How to climb in a company one photocopy at a time, or the legend of the drummer cat


We were 33 in an auditorium for a thousand people.

The president of the largest financial group in Europe, on a two-day trip to Latin America, fulfilled his rigorous routine of dedicating an hour to the members of the “Talent Project”. The format of the meeting was familiar and unchanging: 20 minutes of speech and 40 of questions, in which we all strive to be memorable. It was not easy. Although we came from different countries, we had very similar profiles. We were all between 25 and 30 years old, with good academic background, better professional performance and the illusory conviction that we were the future of the organization. Our characteristics were equally homogeneous: zero humility, high motivation and endless rivalry.

The “Old Man” speech was extraordinary, as always. With his inexhaustible passion and singular lucidity, he infected us with his enthusiasm and optimism. It had also ended five minutes earlier, so the question session was longer than usual. I’m sure all the answers you gave us that day were equally brilliant. But I only remember the last one with complete accuracy.

A Mexican woman asked him: “What is the right way to make the organization realize that we are ready for bigger challenges?” The question was excellent.

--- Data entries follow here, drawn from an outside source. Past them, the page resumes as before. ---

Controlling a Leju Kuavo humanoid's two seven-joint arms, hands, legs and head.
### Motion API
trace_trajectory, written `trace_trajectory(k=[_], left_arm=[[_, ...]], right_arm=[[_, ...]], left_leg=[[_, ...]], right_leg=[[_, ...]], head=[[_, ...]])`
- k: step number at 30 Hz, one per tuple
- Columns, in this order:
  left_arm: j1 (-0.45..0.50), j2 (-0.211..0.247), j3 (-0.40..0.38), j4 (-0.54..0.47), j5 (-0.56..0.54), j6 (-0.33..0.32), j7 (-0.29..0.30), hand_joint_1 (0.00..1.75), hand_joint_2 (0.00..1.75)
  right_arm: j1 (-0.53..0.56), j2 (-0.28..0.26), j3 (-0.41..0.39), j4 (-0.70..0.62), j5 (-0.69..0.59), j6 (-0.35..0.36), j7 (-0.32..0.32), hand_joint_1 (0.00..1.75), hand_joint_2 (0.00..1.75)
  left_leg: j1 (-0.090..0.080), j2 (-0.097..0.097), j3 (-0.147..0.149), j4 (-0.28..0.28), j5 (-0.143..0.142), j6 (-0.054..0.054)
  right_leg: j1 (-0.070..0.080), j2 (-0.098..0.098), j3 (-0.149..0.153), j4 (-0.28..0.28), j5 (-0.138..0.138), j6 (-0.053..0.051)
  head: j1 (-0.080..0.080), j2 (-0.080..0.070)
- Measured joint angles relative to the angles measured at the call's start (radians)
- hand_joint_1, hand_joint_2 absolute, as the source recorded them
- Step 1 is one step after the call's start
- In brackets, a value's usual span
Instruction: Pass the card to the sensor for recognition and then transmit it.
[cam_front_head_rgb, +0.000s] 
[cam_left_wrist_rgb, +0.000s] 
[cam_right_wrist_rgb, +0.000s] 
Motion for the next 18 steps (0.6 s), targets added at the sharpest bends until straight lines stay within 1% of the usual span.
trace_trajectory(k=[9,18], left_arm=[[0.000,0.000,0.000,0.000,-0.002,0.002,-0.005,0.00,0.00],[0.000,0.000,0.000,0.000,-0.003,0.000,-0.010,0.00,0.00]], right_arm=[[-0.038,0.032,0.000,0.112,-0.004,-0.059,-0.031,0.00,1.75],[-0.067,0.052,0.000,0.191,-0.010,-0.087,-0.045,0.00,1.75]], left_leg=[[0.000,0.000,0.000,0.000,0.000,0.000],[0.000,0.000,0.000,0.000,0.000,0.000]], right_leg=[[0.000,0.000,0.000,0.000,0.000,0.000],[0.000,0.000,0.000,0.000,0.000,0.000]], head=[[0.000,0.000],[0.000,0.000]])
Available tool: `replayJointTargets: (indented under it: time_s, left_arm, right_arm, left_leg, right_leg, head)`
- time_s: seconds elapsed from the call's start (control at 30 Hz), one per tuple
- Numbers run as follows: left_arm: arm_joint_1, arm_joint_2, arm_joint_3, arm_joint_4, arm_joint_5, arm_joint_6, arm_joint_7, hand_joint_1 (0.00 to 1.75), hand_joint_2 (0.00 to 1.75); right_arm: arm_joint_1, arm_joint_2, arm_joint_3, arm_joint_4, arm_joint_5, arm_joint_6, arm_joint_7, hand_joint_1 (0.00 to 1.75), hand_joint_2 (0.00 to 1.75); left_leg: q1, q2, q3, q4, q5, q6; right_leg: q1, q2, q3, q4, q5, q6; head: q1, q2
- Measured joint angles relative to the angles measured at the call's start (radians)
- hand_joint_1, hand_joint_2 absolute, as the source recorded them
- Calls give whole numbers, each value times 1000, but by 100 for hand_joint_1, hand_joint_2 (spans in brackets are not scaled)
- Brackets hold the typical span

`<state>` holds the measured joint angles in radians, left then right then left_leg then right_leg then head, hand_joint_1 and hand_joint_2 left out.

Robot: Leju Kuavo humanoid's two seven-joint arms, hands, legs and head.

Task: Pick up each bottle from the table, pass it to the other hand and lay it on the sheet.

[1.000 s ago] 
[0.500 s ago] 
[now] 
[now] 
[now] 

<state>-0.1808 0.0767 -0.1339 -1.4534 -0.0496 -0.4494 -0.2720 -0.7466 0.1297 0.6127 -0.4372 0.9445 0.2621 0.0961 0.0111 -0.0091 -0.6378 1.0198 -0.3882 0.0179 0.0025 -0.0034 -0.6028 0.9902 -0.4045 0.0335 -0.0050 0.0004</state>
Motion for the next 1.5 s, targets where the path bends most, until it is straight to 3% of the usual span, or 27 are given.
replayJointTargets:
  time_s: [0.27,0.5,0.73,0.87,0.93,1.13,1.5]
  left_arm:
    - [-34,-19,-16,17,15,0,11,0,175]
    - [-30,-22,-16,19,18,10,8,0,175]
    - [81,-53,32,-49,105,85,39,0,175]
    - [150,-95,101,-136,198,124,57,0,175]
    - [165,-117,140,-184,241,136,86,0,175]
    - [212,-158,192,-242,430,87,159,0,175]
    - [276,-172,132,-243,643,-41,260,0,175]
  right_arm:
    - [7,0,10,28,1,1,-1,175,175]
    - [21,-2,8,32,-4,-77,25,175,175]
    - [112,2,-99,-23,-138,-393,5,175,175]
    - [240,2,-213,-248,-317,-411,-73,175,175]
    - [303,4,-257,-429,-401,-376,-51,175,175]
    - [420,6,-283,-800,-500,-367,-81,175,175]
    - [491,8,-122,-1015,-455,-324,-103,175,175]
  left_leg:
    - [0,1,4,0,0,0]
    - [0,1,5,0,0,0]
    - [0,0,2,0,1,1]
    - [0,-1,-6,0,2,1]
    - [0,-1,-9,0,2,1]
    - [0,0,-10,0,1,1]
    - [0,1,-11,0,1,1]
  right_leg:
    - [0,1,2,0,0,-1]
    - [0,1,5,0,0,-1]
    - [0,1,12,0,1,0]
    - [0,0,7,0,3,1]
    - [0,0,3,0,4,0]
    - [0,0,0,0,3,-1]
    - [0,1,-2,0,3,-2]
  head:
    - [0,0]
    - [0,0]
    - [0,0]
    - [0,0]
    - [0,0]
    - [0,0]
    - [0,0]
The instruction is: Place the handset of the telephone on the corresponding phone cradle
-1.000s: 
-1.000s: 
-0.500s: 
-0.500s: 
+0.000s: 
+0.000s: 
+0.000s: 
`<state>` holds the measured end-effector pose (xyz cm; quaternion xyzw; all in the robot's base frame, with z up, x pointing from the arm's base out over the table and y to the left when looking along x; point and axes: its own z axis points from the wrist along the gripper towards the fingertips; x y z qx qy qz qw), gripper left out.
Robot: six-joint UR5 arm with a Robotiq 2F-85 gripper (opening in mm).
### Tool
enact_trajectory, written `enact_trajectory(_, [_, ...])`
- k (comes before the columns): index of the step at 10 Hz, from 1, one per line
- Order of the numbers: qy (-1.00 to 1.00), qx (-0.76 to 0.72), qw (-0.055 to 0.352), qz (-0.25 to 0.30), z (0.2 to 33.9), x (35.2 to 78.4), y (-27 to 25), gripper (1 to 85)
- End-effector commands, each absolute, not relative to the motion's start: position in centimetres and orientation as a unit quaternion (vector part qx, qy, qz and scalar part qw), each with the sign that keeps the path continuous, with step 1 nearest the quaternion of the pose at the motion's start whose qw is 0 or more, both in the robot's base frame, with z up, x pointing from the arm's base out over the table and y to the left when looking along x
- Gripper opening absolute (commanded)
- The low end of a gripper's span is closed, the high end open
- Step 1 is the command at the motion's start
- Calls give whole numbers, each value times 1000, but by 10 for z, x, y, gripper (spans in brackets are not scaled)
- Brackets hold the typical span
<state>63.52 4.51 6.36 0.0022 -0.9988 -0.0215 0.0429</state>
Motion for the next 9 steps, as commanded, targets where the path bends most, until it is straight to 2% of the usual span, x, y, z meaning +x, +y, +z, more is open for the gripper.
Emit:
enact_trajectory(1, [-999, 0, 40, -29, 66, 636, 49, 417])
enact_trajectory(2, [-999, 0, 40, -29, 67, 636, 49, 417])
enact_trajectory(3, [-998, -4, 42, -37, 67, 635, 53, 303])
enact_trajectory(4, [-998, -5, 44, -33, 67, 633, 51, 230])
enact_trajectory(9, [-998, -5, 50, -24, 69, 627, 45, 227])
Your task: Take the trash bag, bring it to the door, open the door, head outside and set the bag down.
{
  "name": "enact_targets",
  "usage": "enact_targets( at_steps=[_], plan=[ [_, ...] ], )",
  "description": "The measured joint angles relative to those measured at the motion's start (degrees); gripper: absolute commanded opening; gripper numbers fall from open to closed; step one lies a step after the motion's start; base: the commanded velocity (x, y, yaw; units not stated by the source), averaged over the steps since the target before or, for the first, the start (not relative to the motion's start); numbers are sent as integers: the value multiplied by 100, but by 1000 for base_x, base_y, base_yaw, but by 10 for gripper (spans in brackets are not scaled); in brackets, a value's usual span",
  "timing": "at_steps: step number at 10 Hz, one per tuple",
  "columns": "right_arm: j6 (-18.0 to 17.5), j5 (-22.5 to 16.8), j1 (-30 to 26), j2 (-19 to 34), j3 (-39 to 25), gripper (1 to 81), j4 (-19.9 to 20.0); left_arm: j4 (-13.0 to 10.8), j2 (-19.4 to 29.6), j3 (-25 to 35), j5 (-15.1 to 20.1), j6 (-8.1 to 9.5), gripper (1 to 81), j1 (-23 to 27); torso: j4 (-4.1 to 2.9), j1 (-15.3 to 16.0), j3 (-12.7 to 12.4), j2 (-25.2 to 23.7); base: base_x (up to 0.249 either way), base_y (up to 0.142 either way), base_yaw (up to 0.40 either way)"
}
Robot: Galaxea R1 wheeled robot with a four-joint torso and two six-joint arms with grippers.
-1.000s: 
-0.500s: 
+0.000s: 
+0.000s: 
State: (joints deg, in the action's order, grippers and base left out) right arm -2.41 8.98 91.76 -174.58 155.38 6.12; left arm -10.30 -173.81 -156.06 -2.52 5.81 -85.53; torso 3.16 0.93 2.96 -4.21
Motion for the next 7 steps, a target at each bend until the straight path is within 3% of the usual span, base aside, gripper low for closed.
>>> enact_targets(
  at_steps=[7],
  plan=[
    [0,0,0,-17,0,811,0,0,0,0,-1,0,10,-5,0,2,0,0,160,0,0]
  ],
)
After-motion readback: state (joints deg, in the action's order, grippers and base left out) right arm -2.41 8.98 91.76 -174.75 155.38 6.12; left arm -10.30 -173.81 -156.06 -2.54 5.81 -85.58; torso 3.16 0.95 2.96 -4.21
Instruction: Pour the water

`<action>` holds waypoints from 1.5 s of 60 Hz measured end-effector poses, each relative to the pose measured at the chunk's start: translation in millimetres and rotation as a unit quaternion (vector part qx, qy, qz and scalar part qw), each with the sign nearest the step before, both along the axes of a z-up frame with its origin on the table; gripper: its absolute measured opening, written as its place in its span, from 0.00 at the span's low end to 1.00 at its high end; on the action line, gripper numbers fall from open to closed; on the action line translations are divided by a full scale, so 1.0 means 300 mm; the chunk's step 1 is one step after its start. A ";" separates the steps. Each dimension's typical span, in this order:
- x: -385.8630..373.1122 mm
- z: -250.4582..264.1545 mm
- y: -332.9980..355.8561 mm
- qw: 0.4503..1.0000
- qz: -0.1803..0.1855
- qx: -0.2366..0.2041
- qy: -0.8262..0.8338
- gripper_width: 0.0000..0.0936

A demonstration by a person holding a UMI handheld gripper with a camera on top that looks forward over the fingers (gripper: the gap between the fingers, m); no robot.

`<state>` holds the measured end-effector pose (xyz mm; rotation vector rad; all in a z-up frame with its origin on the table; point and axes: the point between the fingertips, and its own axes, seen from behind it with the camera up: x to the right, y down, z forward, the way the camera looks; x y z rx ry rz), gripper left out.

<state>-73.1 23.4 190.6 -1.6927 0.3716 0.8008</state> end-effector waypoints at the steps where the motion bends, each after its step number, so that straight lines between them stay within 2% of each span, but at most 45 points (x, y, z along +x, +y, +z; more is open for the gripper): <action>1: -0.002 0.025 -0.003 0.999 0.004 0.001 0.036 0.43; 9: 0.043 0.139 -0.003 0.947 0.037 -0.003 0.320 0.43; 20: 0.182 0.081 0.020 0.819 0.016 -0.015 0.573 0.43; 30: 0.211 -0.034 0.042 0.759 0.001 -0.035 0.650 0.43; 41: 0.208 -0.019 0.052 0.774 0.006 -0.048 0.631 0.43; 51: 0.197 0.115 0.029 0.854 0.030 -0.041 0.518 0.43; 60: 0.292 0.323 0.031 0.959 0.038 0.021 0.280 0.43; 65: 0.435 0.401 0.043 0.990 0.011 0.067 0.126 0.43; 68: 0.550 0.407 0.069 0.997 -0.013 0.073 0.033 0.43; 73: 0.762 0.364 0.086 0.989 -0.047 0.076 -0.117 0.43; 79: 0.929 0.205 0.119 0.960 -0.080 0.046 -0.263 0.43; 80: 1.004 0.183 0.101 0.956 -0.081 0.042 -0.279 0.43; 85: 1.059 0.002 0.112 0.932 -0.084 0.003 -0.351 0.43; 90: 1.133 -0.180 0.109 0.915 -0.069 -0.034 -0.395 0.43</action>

First, it was clear self-promotion. You just had to change “we’re ready” to “I’m ready”. Second, he showed the maturity to understand that there are culturally correct and incorrect ways of showing ambition, and he asked the top leader what they were. The Old Man liked the question, and looking at us he replied: “The way to show that one is ready for greater challenges is to superlatively do the tasks that are theoretically small.” He paused for a long time and continued, “It is very unlikely to think that someone is ready to handle the merger of two banks if when they send them to make a photocopy, it comes out crooked. You have to make the best photocopies in the world before you can say that photocopying is a waste of your talent. ” Twenty years later I still remember this anecdote many times.

The last one was when I discovered this video, which in its most extended version has 30 million views.

Although I know it is not true, I like to imagine that the story behind is this: A drummer asks his agent to get him auditions with famous rock bands. The agent tells him “the only thing I could get you today is to go play a children’s show, disguised as a Japanese cat.”